• **Problem statement**: Find the lines of the listing that contain the string "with", and return them.
[Material provided Boundary: Start]
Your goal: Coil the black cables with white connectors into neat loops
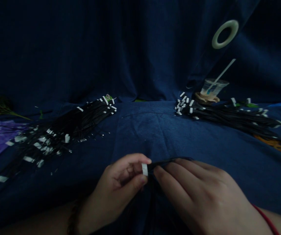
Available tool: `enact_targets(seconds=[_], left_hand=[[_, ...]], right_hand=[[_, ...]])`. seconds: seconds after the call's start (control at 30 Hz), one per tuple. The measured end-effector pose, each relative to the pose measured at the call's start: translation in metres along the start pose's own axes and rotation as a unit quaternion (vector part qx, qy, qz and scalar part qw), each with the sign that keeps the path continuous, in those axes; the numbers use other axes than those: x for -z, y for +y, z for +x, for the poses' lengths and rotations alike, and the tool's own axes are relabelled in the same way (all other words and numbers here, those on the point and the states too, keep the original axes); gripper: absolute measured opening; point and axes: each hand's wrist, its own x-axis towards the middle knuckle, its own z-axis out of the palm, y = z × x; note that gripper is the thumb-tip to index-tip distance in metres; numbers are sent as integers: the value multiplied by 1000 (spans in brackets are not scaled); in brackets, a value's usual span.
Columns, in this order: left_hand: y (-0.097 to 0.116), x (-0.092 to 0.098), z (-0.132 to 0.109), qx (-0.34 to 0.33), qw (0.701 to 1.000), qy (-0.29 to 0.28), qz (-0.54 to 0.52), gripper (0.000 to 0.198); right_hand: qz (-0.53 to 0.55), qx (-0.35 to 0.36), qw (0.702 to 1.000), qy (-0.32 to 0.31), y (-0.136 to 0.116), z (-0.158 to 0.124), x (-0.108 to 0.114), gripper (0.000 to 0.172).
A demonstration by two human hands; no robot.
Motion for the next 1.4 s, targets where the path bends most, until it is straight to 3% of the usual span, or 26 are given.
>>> enact_targets(seconds=[0.13, 0.3, 0.4, 0.5, 0.7, 1.0, 1.07, 1.1, 1.17, 1.2, 1.27, 1.4], left_hand=[[-1, 2, 10, 31, 998, 35, -46, 27], [-1, 4, 20, 30, 990, 134, -36, 30], [2, 4, 21, 32, 989, 139, -45, 31], [5, 2, 19, 49, 988, 140, -47, 34], [9, -2, 13, 47, 990, 131, -27, 33], [8, -1, 16, 55, 991, 118, -26, 34], [8, -1, 16, 50, 991, 122, -26, 34], [8, -1, 16, 48, 990, 126, -28, 33], [9, -1, 15, 47, 989, 136, -30, 32], [9, -1, 15, 47, 989, 139, -32, 32], [10, -1, 15, 46, 989, 139, -35, 31], [9, -2, 16, 40, 989, 140, -37, 33]], right_hand=[[-59, -5, 998, 6, 8, 5, -1, 18], [-162, -31, 985, 55, 12, 1, 12, 10], [-78, -26, 997, -10, 4, -6, 11, 13], [-1, -71, 993, -97, -4, -5, -3, 15], [100, -162, 972, -136, -6, 7, -24, 18], [170, -218, 948, -157, 5, 10, -12, 16], [254, -218, 923, -192, 14, 12, 1, 24], [318, -217, 895, -225, 22, 12, 8, 25], [470, -223, 801, -295, 41, 12, 22, 22], [540, -238, 751, -297, 53, 11, 28, 22], [646, -201, 710, -197, 78, 9, 32, 11], [627, -226, 746, 17, 110, 9, 27, 11]])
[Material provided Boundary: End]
• **Solution to this problem**:
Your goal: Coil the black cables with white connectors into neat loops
Available tool: `enact_targets(seconds=[_], left_hand=[[_, ...]], right_hand=[[_, ...]])`. seconds: seconds after the call's start (control at 30 Hz), one per tuple. The measured end-effector pose, each relative to the pose measured at the call's start: translation in metres along the start pose's own axes and rotation as a unit quaternion (vector part qx, qy, qz and scalar part qw), each with the sign that keeps the path continuous, in those axes; the numbers use other axes than those: x for -z, y for +y, z for +x, for the poses' lengths and rotations alike, and the tool's own axes are relabelled in the same way (all other words and numbers here, those on the point and the states too, keep the original axes); gripper: absolute measured opening; point and axes: each hand's wrist, its own x-axis towards the middle knuckle, its own z-axis out of the palm, y = z × x; note that gripper is the thumb-tip to index-tip distance in metres; numbers are sent as integers: the value multiplied by 1000 (spans in brackets are not scaled); in brackets, a value's usual span.

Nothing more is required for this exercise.